Mme [C] soutient qu'elle a contesté oralement l'avertissement auprès du directeur administratif et financier, M. [J] [D], puis l'a critiqué devant le CPH sur le principe d'une double sanction, sans en demander l'annulation. Elle ajoute qu'elle pensait, à l'origine, disposer d'un délai de deux mois pour le contester formellement et que ses arrêts maladie puis son licenciement ne lui ont pas permis de faire.

Concernant l'usage personnel des bons « Planet Sushi », Mme [C] conteste avoir commis la moindre faute. Elle explique que ses fonctions lui imposaient d'être en contact direct avec les restaurateurs, que de nombreux salariés s'adressaient à elle pour commander, pour eux mêmes, des repas à livrer à l'entreprise pour le déjeuner, ce qui explique la présence de son nom sur plusieurs bons de commandes (Pièce adverse n°17), elle n'a, ainsi, pas été bénéficiaire des repas (Pièces adverses n°6 et 7) . Mme [C] fait valoir également que la société n'a subi aucune perte puisque chaque commande a entraîné une remise sur la commande suivante.

A propos des fleurs, Mme [C] soutient que l'employeur n'apporte aucune preuve de ce grief et indique qu'elle se rendait chaque semaine chez le fleuriste auprès duquel la société avait souscrit un abonnement pour la fourniture hebdomadaire de deux bouquets. Mme [C] fait valoir qu'une fois, les bouquets étant trop gros pour les vases situés à l'accueil, elle a enlevé le surplus de fleurs et les a portées au service comptabilité de l'entreprise.

En ce qui concerne le thé, Mme [C] conteste ce grief et soutient qu'il était déjà en libre-service à la disposition des salariés avant son arrivée dans la société, sans qu'elle ne reçoive jamais de directive pour modifier cet usage.
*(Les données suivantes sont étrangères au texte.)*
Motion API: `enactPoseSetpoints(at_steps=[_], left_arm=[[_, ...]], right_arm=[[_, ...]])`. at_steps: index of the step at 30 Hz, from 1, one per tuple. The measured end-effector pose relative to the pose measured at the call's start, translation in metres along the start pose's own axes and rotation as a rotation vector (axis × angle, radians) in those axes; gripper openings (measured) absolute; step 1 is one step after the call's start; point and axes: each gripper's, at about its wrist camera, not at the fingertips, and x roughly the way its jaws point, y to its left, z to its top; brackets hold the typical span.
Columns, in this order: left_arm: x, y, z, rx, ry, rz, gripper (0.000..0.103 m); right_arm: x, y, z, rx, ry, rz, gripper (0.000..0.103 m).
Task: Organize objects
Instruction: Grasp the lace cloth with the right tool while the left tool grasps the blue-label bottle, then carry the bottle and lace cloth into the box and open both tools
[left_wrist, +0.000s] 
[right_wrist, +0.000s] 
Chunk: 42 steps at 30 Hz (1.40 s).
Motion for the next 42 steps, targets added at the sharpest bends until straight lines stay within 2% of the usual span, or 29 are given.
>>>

Elle ajoute qu'après que Mme [G] lui ait indiqué que cela n'était pas normal, elle a pris acte de cette instruction et a réservé le thé pour les invités.

Concernant les boites de mouchoirs, Mme [C] soutient que c'est Mme [G] qui lui a demandé expressément de commander des boîtes de mouchoirs pour l'ensemble des collaborateurs, celles-ci étant visibles sur leurs bureaux, commandes listées sur le système interne de gestion des factures.

*****

La cour relève que le contrat de travail de Mme [C], d'assistante administrative polyvalente mentionnait en particulier, dans son article 2, les fonctions de « gestion des fournitures bureautiques et entretiens (commande, réception et distribution des fournitures) » de « gestion de la machine à café ( commandes, approvisionnement, relation avec le fournisseur) » et « gestion événementielle clients(ex : petits déjeuners clients dans nos locaux, organisation de déjeuners..) ou événements extérieurs ... gestion des événements de fin d'année (cadeaux clients, sélection des cartes de fin..) séminaires ... »

Sur l'ensemble des griefs, la cour relève que les attestations produites par la société sont celles de M. [D], directeur administratif et financier, présent lors de l'entretien disciplinaire et représentant de la société qui a remis l'avertissement en main propre à Mme [C] et, par ailleurs, signataire de la lettre de licenciement, celle de Mme [M], responsable juridique de la société et de Mme [Y], administratrice de vente senior, tous trois en poste de responsabilité dans l'entreprise et, pour deux d'entre eux ayant participé à la décision de sanction de Mme [C].

Sur le grief d'utilisation de bons « Planet Sushi », la cour relève, d'une part, qu'à une exception près les neuf factures, établies entre 20 avril et 30 décembre 2015, adressées à la société Sipartech, bénéficient d'une récompense de fidélité d'un montant forfaitaire de 15 € et, d'autre part, que la seule facture non adressée à Sipartech est à une adresse inconnue différente de celle de Mme [C].

Par ailleurs, la cour relève que la société ne justifie ni que les déjeuners relevant des fonctions de Mme [C] n'ont été pas bénéficiaires d'une récompense de fidélité, ni que les repas commandés ont bénéficié à Mme [C], la présence du nom de cette dernière sur les factures étant insuffisant à en justifier et les attestations des responsables de la société n'étant pas en mesure, à elles seules, à remettre en cause les déclarations de Mme [C], alors que la société ne pouvait ignorer ces commandes puisqu'en possession des factures émises, à une exception, depuis trois à huit mois.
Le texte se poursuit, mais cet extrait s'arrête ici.